The problem: Although pictures appear in the data, the answer should contain only the lines from its start through the line with "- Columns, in", written out exactly.

•••

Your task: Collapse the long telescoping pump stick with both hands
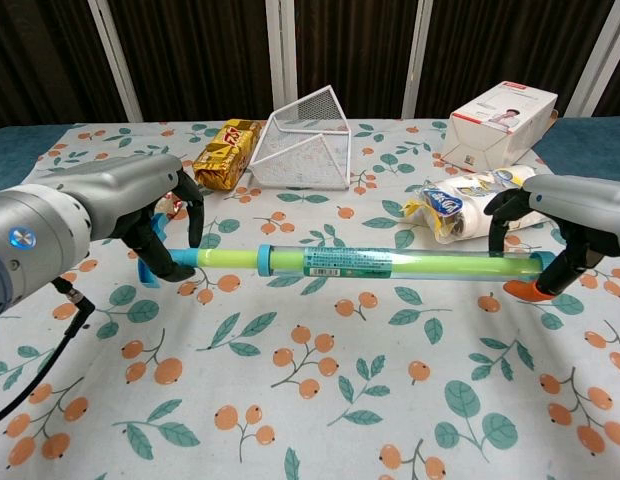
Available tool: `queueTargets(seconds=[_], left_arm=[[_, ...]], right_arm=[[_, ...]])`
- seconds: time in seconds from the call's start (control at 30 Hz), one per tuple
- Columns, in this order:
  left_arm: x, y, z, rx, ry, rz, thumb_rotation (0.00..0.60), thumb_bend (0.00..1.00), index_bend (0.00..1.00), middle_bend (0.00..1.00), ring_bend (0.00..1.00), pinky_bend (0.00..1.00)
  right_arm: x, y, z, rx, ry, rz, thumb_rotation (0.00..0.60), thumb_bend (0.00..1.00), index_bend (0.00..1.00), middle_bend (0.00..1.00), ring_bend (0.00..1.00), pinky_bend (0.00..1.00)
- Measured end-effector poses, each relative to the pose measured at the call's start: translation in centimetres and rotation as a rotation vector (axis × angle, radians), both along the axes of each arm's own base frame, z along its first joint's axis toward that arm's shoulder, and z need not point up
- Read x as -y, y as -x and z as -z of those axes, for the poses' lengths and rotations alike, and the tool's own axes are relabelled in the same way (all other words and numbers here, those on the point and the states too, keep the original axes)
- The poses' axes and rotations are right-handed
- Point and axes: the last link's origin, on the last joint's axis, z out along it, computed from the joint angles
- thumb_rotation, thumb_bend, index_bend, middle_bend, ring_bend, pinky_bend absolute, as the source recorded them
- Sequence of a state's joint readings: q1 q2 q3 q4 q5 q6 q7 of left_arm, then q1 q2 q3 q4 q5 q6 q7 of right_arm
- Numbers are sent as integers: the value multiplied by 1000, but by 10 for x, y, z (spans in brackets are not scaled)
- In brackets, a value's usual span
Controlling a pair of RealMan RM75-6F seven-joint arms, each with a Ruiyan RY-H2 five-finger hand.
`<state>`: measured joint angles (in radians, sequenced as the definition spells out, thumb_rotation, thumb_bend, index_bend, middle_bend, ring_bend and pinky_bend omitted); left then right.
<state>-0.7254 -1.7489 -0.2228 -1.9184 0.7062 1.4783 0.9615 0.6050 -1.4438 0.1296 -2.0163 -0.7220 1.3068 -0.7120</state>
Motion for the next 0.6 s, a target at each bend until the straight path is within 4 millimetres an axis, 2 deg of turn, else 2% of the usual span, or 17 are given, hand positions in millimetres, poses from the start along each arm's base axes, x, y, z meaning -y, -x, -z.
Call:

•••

Completed exercise:
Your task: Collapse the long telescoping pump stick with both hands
Available tool: `queueTargets(seconds=[_], left_arm=[[_, ...]], right_arm=[[_, ...]])`
- seconds: time in seconds from the call's start (control at 30 Hz), one per tuple
- Columns, in this order:

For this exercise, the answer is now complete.